◆ Work order: Reproduce word for word the lines between those holding "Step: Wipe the" and "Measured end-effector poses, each", inclusive, and nothing else from the data below.

= Beginning of Section =

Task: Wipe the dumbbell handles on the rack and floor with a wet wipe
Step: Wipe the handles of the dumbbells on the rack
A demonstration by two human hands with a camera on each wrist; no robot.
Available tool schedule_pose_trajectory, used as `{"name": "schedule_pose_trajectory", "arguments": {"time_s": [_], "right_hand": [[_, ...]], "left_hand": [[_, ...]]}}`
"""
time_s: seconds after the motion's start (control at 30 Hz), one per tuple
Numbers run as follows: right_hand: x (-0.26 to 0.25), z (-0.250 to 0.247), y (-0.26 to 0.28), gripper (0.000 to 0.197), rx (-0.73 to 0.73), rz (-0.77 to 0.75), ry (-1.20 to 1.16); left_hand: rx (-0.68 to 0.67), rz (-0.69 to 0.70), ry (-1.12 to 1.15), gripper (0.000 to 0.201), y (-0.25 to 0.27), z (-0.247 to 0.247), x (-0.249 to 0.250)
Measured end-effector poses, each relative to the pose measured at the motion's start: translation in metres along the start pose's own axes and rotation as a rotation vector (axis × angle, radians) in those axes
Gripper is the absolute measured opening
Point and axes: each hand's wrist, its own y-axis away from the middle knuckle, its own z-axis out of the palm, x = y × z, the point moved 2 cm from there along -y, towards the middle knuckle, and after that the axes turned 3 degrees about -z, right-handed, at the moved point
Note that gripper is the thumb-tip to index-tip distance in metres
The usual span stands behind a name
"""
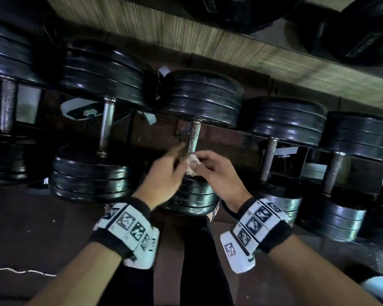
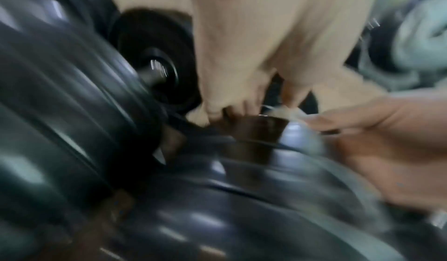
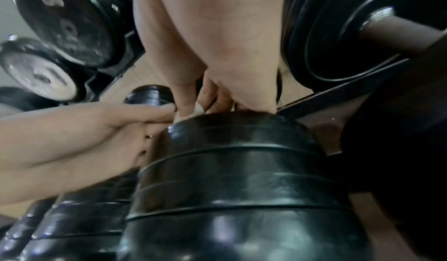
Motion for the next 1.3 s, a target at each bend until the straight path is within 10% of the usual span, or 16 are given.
{"name": "schedule_pose_trajectory", "arguments": {"time_s": [0.17,0.27,0.4,0.73,0.97,1.2,1.3], "right_hand": [[0.007,-0.03,0.022,0.028,0.211,-0.013,-0.096],[0.022,-0.071,0.032,0.019,0.445,-0.116,0.258],[0.043,-0.122,0.046,0.042,0.625,-0.143,0.71],[0.047,-0.126,0.048,0.031,0.647,0.095,0.667],[0.049,-0.124,0.047,0.024,0.664,0.063,0.656],[0.05,-0.125,0.046,0.022,0.645,0.091,0.643],[0.05,-0.126,0.046,0.022,0.635,0.111,0.648]], "left_hand": [[0.097,0.018,0.098,0.019,-0.02,0.012,0.012],[0.317,-0.061,-0.128,0.022,-0.046,-0.005,0.009],[0.223,-0.001,-0.346,0.018,-0.076,-0.001,0.016],[-0.159,-0.057,-0.752,0.021,-0.049,0.011,0.015],[0.175,0.04,-0.479,0.023,-0.083,-0.002,0.026],[-0.219,-0.059,-0.506,0.02,-0.064,0.002,-0.01],[-0.12,0.006,-0.368,0.026,-0.09,-0.008,-0.007]]}}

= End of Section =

◆ Answer space:
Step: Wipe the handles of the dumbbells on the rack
A demonstration by two human hands with a camera on each wrist; no robot.
Available tool schedule_pose_trajectory, used as `{"name": "schedule_pose_trajectory", "arguments": {"time_s": [_], "right_hand": [[_, ...]], "left_hand": [[_, ...]]}}`
"""
time_s: seconds after the motion's start (control at 30 Hz), one per tuple
Numbers run as follows: right_hand: x (-0.26 to 0.25), z (-0.250 to 0.247), y (-0.26 to 0.28), gripper (0.000 to 0.197), rx (-0.73 to 0.73), rz (-0.77 to 0.75), ry (-1.20 to 1.16); left_hand: rx (-0.68 to 0.67), rz (-0.69 to 0.70), ry (-1.12 to 1.15), gripper (0.000 to 0.201), y (-0.25 to 0.27), z (-0.247 to 0.247), x (-0.249 to 0.250)
Measured end-effector poses, each relative to the pose measured at the motion's start: translation in metres along the start pose's own axes and rotation as a rotation vector (axis × angle, radians) in those axes

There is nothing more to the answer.